• ASSIGNED TASK
Restate word for word the lines of the records below, starting at the line that contains "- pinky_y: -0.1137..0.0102" and ending at the line that contains "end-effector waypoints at", with both of those lines included and nothing else.

• SUPPLIED ENTRIES
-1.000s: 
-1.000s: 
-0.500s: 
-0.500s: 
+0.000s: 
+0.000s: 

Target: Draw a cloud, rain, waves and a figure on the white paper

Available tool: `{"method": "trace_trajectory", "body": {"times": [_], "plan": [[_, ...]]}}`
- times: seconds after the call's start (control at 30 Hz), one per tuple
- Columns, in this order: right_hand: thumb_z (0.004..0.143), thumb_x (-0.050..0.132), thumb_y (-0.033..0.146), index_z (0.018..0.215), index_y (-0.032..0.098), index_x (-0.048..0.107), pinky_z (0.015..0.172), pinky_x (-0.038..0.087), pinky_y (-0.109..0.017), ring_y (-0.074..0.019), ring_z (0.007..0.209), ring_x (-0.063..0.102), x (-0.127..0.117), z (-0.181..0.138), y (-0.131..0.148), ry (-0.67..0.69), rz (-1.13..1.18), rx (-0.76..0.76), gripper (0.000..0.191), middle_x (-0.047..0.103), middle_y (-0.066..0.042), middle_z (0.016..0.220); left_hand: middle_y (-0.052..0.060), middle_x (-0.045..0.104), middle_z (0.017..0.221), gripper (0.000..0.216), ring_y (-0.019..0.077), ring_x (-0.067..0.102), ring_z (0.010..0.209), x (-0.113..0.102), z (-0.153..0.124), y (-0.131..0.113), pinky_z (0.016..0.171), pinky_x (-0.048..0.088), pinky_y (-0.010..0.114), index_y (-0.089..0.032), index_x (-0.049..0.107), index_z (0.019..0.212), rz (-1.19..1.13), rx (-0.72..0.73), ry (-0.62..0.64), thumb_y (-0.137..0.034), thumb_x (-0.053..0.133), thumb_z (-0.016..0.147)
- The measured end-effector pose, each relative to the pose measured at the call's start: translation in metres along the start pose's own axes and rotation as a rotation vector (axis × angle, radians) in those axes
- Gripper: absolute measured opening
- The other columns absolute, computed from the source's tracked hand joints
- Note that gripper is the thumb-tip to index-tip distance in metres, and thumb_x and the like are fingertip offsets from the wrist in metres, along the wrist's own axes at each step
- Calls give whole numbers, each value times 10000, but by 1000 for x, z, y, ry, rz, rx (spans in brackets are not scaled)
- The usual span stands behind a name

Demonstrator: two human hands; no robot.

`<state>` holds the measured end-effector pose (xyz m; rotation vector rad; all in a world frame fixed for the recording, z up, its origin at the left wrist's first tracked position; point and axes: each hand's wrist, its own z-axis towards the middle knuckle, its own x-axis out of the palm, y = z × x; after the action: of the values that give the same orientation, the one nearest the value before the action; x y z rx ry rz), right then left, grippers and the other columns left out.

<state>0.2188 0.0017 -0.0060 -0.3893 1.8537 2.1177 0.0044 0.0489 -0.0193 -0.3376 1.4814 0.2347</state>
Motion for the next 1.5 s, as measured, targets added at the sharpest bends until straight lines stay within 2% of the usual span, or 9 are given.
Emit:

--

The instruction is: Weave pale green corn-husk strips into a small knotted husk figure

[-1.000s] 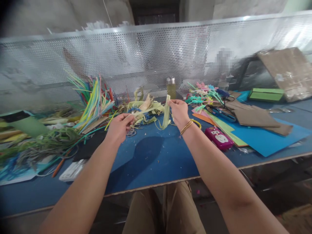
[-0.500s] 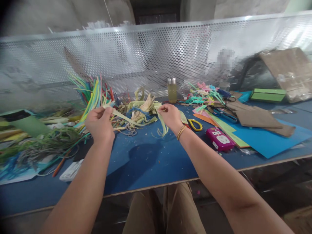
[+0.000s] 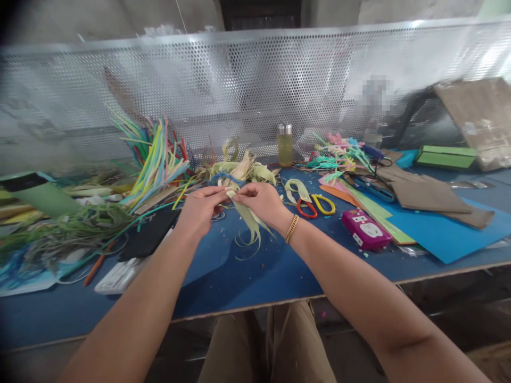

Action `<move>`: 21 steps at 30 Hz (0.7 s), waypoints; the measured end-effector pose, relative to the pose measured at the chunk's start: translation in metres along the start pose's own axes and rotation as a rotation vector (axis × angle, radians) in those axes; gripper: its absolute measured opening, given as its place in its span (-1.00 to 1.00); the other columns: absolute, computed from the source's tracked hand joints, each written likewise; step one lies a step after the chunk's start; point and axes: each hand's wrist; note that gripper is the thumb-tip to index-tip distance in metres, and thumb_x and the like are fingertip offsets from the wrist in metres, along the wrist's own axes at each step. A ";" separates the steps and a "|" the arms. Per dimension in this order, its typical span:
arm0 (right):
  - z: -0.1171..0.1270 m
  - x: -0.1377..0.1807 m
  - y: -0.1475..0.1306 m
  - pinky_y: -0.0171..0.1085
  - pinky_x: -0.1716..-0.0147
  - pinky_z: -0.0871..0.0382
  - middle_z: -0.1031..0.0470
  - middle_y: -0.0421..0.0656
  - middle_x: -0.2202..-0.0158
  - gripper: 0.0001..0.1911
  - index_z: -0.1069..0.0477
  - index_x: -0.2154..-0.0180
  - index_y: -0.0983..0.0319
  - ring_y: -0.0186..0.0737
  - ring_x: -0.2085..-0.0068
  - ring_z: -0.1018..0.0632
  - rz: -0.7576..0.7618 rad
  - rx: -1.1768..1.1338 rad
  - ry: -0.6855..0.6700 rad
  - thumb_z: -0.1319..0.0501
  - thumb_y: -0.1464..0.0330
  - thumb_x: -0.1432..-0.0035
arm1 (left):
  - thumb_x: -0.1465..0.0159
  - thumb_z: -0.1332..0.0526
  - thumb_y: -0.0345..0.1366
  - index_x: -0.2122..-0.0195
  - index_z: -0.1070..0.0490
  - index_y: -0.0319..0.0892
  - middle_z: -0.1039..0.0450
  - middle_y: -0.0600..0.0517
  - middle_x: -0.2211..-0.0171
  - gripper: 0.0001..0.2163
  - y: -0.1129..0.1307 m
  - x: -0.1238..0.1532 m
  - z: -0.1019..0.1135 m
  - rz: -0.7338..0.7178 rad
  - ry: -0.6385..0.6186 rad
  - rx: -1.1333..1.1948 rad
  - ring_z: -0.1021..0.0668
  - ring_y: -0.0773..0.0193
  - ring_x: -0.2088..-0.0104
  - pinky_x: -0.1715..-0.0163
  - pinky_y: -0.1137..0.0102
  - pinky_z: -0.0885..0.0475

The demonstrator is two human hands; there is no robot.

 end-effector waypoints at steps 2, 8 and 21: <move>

• SOLUTION
  - pinky_y: -0.1137..0.0102
  - pinky_z: -0.0885..0.0475

The demonstrator is two human hands; there is no robot.

 end-effector waypoints at steps 2, 8 and 21: <move>

Nothing further is required of the output.